Dies ist Busby Berkeleys erster absoluter Klassiker, in dem er seine Stimme gefunden und die Kunst und das Herz des Filmmusicals zum Takt des Titelsongs gebracht hat. (Obwohl er von Anfang bis Ende bei vielen Spielfilmen Regie führte, ist sein Name gleichbedeutend mit den geometrischen Produktionsnummern, die er für Filme konzipiert und inszeniert hat, in denen die dramatische Handlung von anderen inszeniert wurde, wie es bei „42nd Street“ der Fall ist.) Neben der Restaurierung das Genre zum Kassenerfolg, der Film mit seinem ernsthaften Backstage-Comedy-Drama (basierend auf einem faszinierenden und düsteren Inside-Broadway-Roman von Bradford Ropes) weckte Berkeleys Fantasie. Er verbindet die Rhythmen des Stadtlebens mit den Biorhythmen bewusster und unbewusster Lust. Seine Produktionsnummern sind Minidramen von erdrückender und mitreißender kollektiver Energie, die den Kampf individueller Persönlichkeiten einfangen, hervorzutreten und zu glänzen. Sie sind auch schwindelerregende Sprünge der Beobachtungsphantasie, der kaleidoskopischen Abstraktion und wundersamen Transformation; Berkeley ist kein bloß genialer Stilist, sondern ein wilder Symbolist, ein Philosoph in Bildern. Die dramatischen Szenen, die von Lloyd Bacon energisch inszeniert wurden, werden in spritzigen Darbietungen von Warner Baxter, Bebe Daniels und Dick Powell mit Komödien von Ginger Rogers, Una Merkel, Ned Sparks und Guy Kibbee zum Leben erweckt – und mit dem Flattern und doch heftigen entschiedene Unschuld von Ruby Keeler, in ihrer ersten Hauptrolle.

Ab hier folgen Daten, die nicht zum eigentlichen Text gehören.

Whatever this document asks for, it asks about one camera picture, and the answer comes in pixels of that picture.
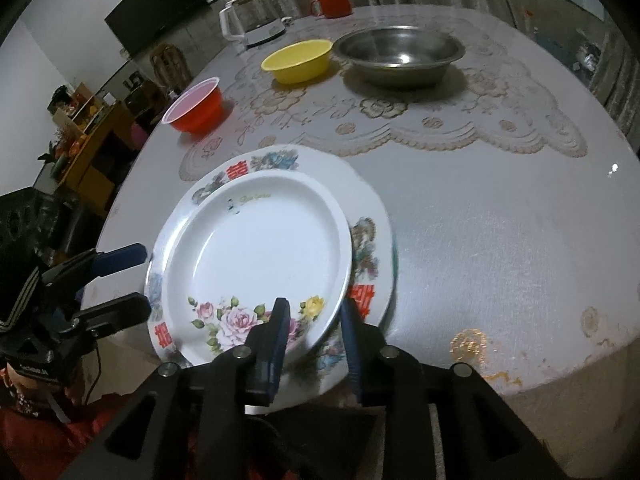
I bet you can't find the large white patterned plate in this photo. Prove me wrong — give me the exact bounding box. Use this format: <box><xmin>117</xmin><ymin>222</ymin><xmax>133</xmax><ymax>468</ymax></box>
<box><xmin>145</xmin><ymin>144</ymin><xmax>395</xmax><ymax>410</ymax></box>

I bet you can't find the small white floral plate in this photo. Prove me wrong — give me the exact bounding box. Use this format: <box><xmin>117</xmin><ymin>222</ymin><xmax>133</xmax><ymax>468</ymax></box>
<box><xmin>149</xmin><ymin>170</ymin><xmax>352</xmax><ymax>365</ymax></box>

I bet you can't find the red plastic bowl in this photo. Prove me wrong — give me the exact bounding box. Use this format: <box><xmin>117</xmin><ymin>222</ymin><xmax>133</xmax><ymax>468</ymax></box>
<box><xmin>162</xmin><ymin>77</ymin><xmax>224</xmax><ymax>136</ymax></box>

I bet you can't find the yellow plastic bowl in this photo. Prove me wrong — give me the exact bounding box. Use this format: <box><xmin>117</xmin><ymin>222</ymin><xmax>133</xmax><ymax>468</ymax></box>
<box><xmin>260</xmin><ymin>39</ymin><xmax>333</xmax><ymax>84</ymax></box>

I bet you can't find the stainless steel bowl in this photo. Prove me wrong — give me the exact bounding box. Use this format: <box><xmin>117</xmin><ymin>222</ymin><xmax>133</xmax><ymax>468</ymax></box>
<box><xmin>332</xmin><ymin>25</ymin><xmax>465</xmax><ymax>87</ymax></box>

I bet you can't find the wooden shelf cabinet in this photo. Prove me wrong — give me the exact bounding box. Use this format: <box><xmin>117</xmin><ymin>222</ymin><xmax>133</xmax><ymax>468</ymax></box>
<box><xmin>38</xmin><ymin>84</ymin><xmax>148</xmax><ymax>218</ymax></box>

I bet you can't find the wooden chair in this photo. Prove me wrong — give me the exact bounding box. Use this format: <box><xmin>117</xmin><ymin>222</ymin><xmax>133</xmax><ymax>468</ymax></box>
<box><xmin>149</xmin><ymin>42</ymin><xmax>193</xmax><ymax>96</ymax></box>

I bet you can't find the white electric kettle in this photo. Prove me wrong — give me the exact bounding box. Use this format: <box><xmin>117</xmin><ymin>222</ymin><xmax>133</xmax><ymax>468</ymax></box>
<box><xmin>219</xmin><ymin>0</ymin><xmax>286</xmax><ymax>49</ymax></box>

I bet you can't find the lace table doily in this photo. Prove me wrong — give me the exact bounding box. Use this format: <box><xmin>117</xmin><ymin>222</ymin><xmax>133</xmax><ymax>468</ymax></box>
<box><xmin>178</xmin><ymin>6</ymin><xmax>588</xmax><ymax>181</ymax></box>

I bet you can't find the red mug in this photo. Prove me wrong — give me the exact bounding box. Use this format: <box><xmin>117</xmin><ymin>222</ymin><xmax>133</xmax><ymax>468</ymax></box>
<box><xmin>310</xmin><ymin>0</ymin><xmax>352</xmax><ymax>18</ymax></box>

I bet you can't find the black wall television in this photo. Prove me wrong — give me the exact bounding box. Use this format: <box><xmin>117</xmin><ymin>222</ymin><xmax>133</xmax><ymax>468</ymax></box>
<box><xmin>104</xmin><ymin>0</ymin><xmax>208</xmax><ymax>56</ymax></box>

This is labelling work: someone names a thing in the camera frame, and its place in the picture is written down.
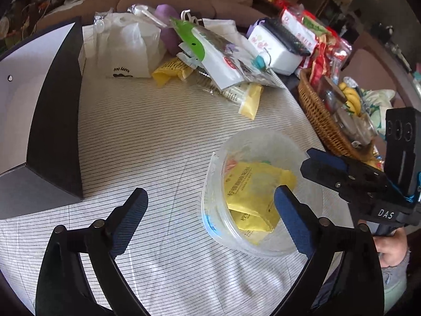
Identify white striped tablecloth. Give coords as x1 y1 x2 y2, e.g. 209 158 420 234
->
1 26 321 315

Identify green white printed plastic bag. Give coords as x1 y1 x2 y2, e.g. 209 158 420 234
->
170 17 285 91

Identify person's right hand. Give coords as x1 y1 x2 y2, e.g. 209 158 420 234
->
373 228 408 268

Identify glass jar brown lid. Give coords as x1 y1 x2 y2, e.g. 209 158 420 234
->
316 76 347 114

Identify wicker basket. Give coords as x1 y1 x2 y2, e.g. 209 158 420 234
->
298 68 375 162

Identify black remote control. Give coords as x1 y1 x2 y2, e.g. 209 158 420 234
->
263 18 310 57

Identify banana bunch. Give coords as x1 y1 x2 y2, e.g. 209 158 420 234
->
339 82 362 116

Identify purple cup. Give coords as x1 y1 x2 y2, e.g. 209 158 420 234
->
154 4 181 56

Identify clear plastic tub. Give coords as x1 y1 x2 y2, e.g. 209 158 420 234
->
201 128 323 258

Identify yellow packets pile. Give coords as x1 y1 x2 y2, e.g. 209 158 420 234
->
151 58 263 120

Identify red snack bags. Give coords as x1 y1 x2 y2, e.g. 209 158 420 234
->
280 5 352 83

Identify white tissue box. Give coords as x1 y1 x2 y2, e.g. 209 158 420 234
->
248 19 304 76

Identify black open storage box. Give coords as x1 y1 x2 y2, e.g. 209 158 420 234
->
1 18 86 220

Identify yellow descaler packet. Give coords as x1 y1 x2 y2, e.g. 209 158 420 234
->
223 161 297 245

4. „Gottes Stiefkinder“ (1938)

Oscar Micheaux, der produktive und wegweisende schwarze unabhängige Filmemacher – der eine eigene Produktionsfirma besaß – drehte großartige Stummfilme, aber mit dem Aufkommen des Tons änderte sich sein uvre. Zu dieser Zeit war Hollywood größtenteils schwarzen Künstlern verschlossen, aber Micheaux verwandelte solche Dramen wie dieses ab 1938 in virtuelle Dokumentationen über schwarze Performances – insbesondere Tanz -, die ansonsten nicht aufgezeichnet und nicht konserviert wurden. Der Film, eine Tragödie aus Rassenpolitik, sozialen Normen und psychologischer Raserei, ist ein hochspannendes Melodram über ein hellhäutiges schwarzes Mädchen namens Naomi, das in eine andere schwarze Familie aufgenommen wird. Als Kind (gespielt von Jacqueline Lewis) will Naomi unbedingt als weiß durchgehen – und als Erwachsene (Gloria Press) zeigt sich, dass sie verzweifelt in ihren Stiefbruder Jimmie (Carman Newsome) verliebt ist. Aber ein Großteil der Action findet in einem Nachtclub statt, wo die Musik – Jazz heißer, als Hollywood es kennen würde – vom Bandleader Leon Gross geliefert wird und wo die Tänzer (die im Abspann erwähnten sind Consuelo Harris, die Tyler Twins, und Sammy Gardiner) sind jeder Arbeit in Hollywood zu dieser Zeit so mühelos und beiläufig überlegen (ja, einschließlich Fred Astaire), dass sie die Ausschlüsse des Mainstream-Kinos und der amerikanischen Gesellschaft insgesamt grausam verspotten.